The output is the lines below from the one with "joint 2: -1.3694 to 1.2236" through the one with "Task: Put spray", both included, printed exactly and with no other line.

——

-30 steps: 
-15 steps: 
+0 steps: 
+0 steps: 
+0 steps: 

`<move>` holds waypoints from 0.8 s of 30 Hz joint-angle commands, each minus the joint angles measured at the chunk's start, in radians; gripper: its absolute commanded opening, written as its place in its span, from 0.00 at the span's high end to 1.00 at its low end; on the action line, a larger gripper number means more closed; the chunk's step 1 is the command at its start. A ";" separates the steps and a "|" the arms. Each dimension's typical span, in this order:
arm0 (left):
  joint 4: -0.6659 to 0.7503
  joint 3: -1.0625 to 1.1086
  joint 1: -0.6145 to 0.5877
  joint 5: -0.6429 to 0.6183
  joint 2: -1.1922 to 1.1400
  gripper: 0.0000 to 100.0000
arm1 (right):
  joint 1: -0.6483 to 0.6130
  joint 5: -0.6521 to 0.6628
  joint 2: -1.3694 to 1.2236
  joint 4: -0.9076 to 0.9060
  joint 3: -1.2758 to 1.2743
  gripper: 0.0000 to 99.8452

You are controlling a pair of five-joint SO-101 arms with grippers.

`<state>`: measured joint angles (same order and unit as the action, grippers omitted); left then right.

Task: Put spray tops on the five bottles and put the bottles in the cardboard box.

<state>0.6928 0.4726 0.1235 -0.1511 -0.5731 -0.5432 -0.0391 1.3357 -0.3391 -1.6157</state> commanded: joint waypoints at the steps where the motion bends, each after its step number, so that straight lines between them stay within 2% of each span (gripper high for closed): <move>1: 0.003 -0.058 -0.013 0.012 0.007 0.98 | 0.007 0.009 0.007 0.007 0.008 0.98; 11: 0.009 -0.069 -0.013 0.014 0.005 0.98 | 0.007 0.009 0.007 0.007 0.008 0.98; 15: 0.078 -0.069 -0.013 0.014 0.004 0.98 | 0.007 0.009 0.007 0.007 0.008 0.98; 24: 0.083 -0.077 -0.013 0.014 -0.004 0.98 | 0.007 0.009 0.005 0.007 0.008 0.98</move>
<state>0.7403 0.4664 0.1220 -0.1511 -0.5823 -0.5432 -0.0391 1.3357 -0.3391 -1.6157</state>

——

**Output of the exercise:**
  joint 2: -1.3694 to 1.2236
  joint 4: -0.9076 to 0.9060
  joint 3: -1.2758 to 1.2743
  gripper: 0.0000 to 99.8452

You are controlling a pair of five-joint SO-101 arms with grippers.

`<state>`: measured joint angles (same order and unit as the action, grippers omitted); left then right.

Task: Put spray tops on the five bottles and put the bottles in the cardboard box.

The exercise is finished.